Abortuary at Dawn

The Fall of the Walls of Jericho (1866) by Gustave Dore

Cramped as so many crates cemented to the street

Grey at dawn in an unfamiliar way hulked

The leaden mill with an anxious hunger roused

To life for death and the keeping of reprobate dross.

Grey at dawn in an unfamiliar way hulked

A cadre of soul-slept assassins, choking and drugged

To life for death and the keeping of reprobate dross

In Jericho, O’ Jericho, where rust and moth reign.

A cadre of soul slept assassins, choking and drugged,

Shrink at the vertebrate living, salt angle-spread to season and sting

In Jericho, O’ Jericho, where rust and moth rein

The women, lost and all too not, shuffling to their doom.

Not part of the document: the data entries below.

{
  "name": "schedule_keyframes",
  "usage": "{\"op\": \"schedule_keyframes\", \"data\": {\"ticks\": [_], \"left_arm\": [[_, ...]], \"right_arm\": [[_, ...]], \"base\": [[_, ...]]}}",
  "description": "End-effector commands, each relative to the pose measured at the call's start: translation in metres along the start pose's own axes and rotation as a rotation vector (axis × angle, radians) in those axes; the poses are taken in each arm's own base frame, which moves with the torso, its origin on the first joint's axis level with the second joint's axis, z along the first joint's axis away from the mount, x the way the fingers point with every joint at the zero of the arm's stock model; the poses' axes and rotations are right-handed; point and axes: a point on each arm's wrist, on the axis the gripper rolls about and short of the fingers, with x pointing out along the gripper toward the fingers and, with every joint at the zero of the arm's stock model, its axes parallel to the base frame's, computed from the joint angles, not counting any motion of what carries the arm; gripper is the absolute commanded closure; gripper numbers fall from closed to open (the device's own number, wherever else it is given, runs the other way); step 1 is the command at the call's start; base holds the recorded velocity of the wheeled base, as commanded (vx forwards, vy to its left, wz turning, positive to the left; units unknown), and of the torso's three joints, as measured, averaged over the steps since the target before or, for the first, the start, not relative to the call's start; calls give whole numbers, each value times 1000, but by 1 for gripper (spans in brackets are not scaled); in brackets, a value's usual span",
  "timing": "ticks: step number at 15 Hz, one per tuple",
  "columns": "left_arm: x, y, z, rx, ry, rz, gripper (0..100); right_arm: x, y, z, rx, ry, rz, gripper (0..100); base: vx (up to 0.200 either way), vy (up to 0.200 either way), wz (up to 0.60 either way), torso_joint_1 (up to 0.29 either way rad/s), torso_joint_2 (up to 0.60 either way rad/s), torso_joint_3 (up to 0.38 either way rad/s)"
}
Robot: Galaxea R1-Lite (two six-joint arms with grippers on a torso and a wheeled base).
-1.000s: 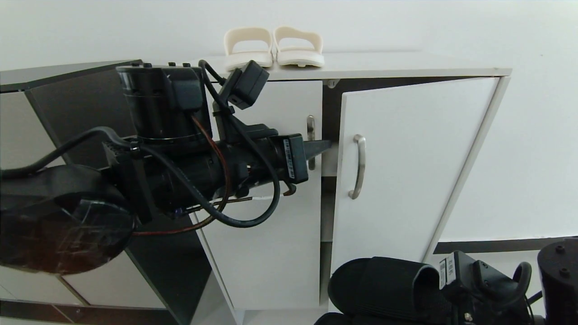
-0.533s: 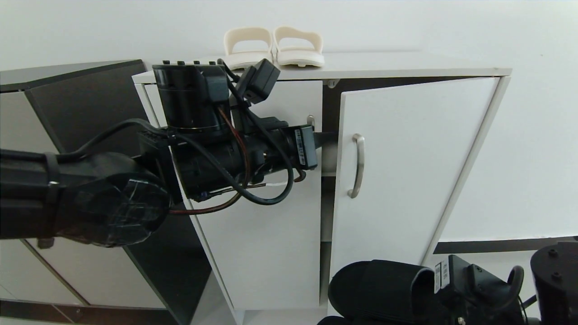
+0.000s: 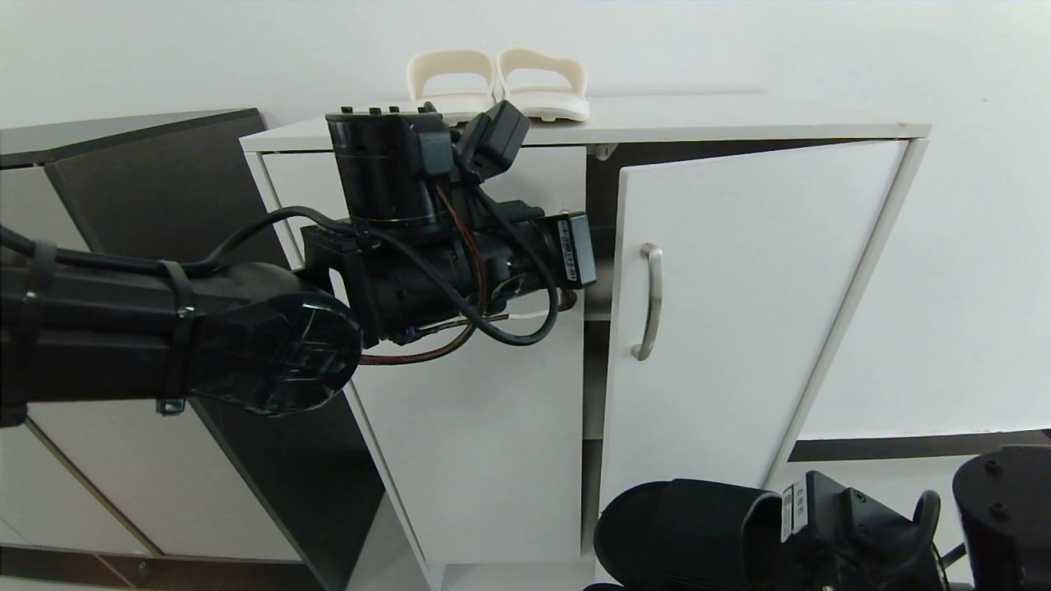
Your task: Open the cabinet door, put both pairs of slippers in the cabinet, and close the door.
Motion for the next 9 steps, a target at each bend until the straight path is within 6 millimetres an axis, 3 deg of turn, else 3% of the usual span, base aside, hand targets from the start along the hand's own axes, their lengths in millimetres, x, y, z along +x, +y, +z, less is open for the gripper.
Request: {"op": "schedule_keyframes", "data": {"ticks": [1, 3, 6, 9], "left_arm": [[1, 1, -1, -3, 4, 0, 100], [-5, -7, -13, -5, 39, -13, 100], [-18, -49, -16, 4, 58, -124, 100], [-17, -51, -18, 2, 62, -132, 100]], "right_arm": [[1, 0, -1, 0, 5, 1, 100], [0, 3, -7, -6, 25, 15, 100], [-2, 11, -13, -72, 35, 53, 100], [-3, 14, -12, -79, 27, 66, 100]], "base": [[-200, 0, 0, 2, 2, 12], [-200, 0, 0, 0, 5, 2], [-200, 0, 0, 4, 1, 4], [-200, 0, 0, 1, 2, 2]]}}
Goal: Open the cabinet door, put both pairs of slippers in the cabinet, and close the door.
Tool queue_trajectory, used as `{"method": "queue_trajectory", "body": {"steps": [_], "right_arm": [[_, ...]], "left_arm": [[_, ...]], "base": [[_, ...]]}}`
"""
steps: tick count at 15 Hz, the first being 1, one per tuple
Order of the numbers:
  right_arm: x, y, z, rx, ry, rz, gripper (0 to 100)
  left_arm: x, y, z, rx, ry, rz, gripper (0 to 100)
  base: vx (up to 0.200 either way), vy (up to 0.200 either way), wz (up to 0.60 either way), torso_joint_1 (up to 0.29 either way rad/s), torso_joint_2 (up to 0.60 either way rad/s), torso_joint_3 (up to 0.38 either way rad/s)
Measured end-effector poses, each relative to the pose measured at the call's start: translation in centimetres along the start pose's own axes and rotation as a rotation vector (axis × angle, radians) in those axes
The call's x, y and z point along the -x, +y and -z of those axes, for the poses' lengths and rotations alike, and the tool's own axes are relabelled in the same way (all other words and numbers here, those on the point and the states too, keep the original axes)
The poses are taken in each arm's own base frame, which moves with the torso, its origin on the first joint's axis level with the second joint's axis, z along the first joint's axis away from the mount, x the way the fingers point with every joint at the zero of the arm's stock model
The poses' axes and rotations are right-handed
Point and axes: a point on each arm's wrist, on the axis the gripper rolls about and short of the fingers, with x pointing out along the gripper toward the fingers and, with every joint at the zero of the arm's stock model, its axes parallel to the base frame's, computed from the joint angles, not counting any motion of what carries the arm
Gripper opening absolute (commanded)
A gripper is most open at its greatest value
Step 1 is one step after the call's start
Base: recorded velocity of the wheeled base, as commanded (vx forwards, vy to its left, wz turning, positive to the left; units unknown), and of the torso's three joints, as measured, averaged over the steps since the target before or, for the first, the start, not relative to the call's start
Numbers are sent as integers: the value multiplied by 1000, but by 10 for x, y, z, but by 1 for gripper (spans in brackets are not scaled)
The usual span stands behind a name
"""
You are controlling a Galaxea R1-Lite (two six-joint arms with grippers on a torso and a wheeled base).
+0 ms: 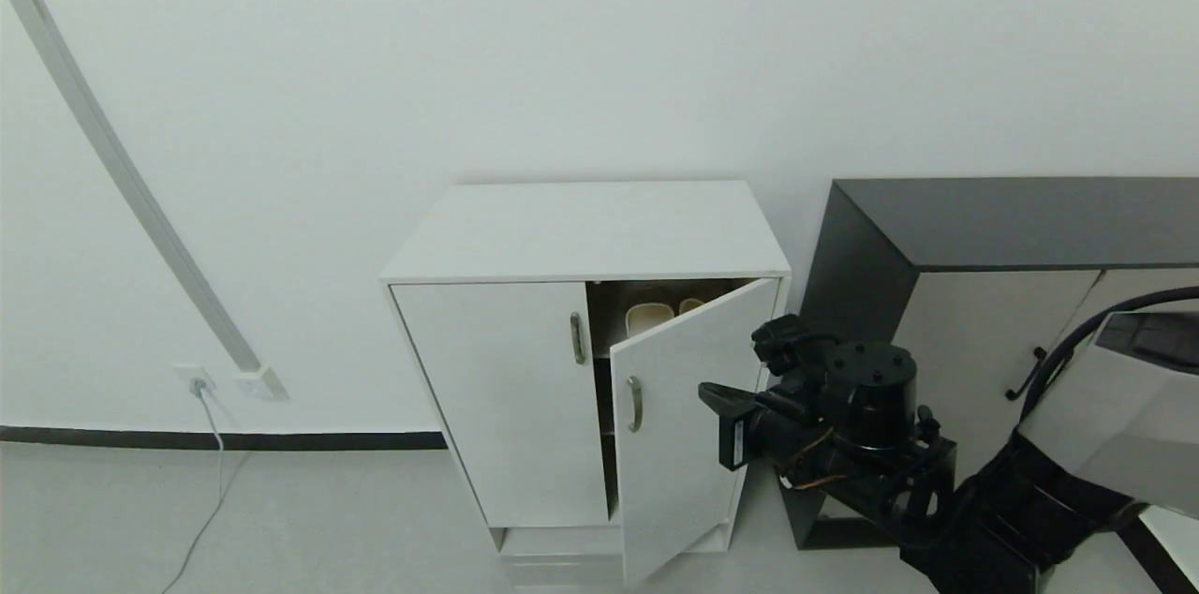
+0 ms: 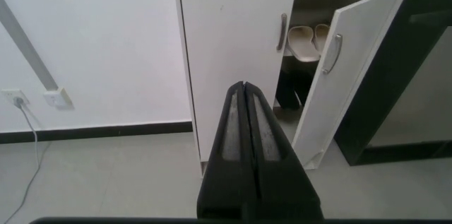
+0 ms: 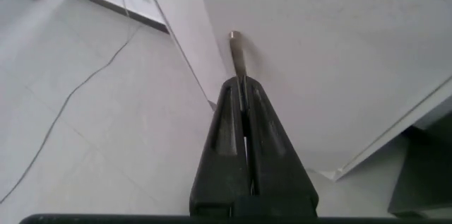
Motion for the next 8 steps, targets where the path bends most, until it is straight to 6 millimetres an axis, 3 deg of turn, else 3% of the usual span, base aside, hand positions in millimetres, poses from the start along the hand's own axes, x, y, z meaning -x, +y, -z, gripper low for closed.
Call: {"method": "queue_trajectory", "body": {"steps": [3,8], "right_arm": [[6,2,4,1,19,-4,0],[-1,1,7,3,26,-4,0]], "left_arm": [[0,0,0,0,0,1,0],[0,0,0,1,0,0,0]], "base": [[200,0,0,-1,4,5],[0,0,0,0,0,0]]}}
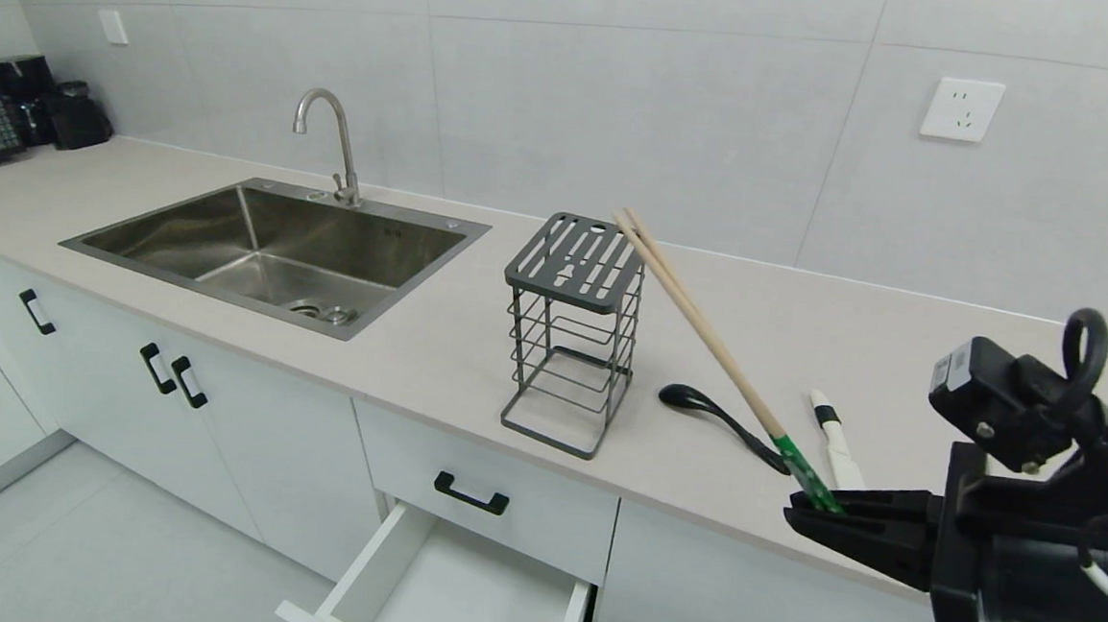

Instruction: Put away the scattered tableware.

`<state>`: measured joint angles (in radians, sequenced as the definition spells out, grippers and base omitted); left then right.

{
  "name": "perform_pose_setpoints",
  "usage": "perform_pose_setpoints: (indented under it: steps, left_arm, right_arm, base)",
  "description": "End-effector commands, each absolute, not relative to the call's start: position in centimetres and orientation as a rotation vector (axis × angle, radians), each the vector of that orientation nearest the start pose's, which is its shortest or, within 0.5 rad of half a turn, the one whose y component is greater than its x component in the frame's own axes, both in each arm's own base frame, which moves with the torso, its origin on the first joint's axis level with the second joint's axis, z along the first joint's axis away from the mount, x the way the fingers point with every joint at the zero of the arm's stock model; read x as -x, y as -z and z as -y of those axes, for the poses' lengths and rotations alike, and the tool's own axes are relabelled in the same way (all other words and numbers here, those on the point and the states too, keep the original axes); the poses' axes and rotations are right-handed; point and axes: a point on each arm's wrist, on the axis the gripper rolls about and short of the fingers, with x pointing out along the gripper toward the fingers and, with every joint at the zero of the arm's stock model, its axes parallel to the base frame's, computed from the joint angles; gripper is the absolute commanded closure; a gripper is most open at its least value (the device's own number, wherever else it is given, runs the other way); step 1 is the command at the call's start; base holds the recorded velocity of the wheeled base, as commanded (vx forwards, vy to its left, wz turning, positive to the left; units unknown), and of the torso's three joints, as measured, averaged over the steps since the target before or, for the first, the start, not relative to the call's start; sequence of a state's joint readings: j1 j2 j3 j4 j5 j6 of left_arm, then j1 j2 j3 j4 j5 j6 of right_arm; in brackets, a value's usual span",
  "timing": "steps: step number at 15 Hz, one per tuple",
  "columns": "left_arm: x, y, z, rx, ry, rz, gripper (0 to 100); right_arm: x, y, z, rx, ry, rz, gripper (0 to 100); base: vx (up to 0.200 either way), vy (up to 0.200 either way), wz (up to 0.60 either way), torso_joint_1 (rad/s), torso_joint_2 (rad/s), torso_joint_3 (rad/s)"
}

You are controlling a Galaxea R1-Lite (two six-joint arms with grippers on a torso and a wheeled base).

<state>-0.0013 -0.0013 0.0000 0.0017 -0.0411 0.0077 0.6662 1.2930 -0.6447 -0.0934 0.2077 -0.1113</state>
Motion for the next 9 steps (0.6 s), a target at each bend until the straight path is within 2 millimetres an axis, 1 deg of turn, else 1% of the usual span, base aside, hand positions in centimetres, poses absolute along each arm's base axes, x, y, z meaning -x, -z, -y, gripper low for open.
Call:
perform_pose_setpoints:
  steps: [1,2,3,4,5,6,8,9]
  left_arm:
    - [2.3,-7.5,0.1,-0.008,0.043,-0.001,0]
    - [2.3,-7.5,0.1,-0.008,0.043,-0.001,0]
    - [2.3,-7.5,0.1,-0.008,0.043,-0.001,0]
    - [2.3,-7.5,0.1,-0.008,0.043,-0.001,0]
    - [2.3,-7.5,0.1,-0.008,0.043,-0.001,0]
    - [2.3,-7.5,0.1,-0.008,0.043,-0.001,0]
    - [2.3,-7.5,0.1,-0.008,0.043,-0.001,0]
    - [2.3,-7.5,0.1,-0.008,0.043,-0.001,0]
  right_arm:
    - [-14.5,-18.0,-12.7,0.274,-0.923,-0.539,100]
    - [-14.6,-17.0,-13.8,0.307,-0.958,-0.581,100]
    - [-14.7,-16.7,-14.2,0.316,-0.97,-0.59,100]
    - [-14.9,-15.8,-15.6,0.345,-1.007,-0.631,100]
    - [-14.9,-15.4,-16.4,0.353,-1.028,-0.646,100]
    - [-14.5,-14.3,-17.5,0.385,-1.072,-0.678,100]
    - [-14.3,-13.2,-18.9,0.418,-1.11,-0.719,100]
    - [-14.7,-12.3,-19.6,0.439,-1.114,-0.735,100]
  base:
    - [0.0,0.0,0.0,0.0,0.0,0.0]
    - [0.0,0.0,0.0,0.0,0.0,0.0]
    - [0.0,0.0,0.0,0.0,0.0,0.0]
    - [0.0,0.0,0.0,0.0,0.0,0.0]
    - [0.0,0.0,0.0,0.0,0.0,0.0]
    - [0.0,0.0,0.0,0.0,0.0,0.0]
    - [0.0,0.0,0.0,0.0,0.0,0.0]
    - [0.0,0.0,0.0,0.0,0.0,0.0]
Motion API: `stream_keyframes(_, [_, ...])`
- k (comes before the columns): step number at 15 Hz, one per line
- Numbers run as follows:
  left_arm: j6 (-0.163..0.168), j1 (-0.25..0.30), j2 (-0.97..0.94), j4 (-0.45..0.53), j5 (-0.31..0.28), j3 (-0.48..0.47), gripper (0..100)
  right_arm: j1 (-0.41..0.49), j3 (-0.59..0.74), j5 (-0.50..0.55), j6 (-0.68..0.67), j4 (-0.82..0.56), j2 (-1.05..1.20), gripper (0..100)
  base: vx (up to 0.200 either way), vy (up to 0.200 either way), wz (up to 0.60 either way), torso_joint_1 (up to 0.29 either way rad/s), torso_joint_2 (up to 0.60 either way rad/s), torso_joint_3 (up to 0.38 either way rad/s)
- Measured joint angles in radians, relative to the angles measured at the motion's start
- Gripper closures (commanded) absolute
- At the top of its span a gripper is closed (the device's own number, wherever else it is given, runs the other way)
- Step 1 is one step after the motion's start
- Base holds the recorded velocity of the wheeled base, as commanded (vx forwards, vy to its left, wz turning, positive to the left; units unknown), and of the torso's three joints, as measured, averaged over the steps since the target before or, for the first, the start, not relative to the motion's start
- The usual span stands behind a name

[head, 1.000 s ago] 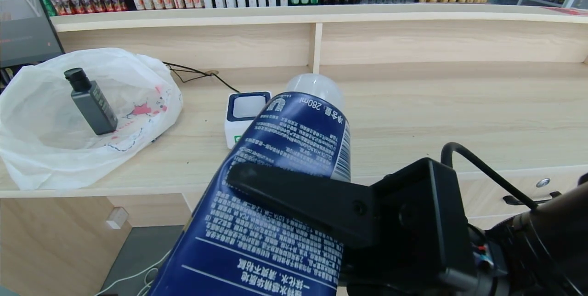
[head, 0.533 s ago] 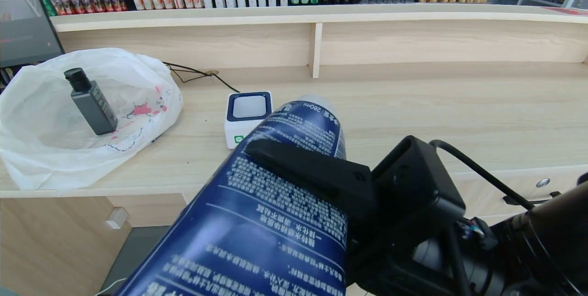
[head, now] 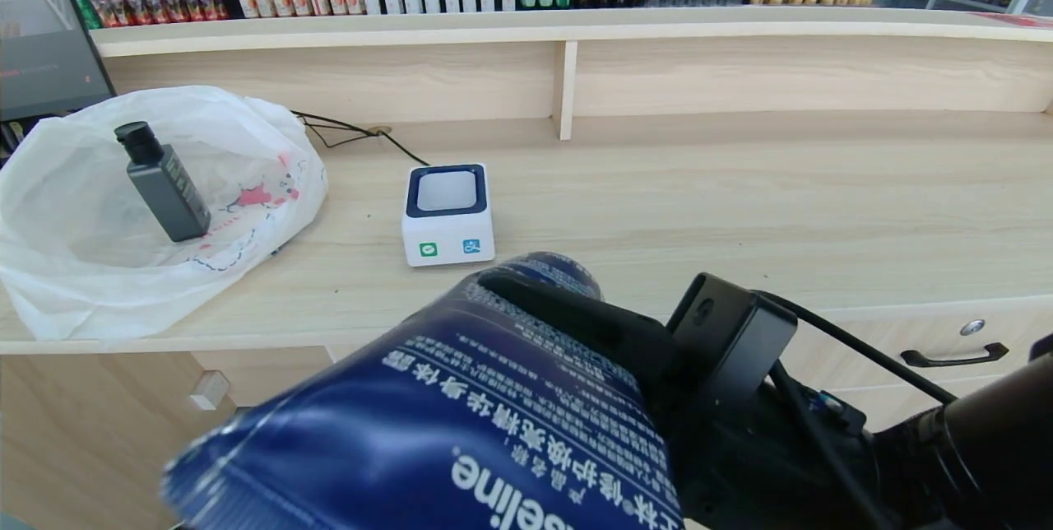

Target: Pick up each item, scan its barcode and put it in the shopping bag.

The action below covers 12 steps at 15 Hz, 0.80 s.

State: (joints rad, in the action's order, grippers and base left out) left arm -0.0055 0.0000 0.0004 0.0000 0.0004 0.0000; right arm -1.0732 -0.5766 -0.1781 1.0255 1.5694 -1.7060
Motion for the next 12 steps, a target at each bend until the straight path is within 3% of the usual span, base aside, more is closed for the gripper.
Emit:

Shrink at the vertebrate living, salt angle-spread to season or sting,

All you devils cornice-perched as at a damnable play.

The women, lost and all too not, shuffling to their doom,

Shall hear—drink or drown on water squeezed from stone.

All you devils cornice-perched as at a damnable play,

Your smouldering fate cannot touch these babes. You too

Shall hear—drink or drown on water squeezed from stone

By the Hand that tightens, tightens, tightens. 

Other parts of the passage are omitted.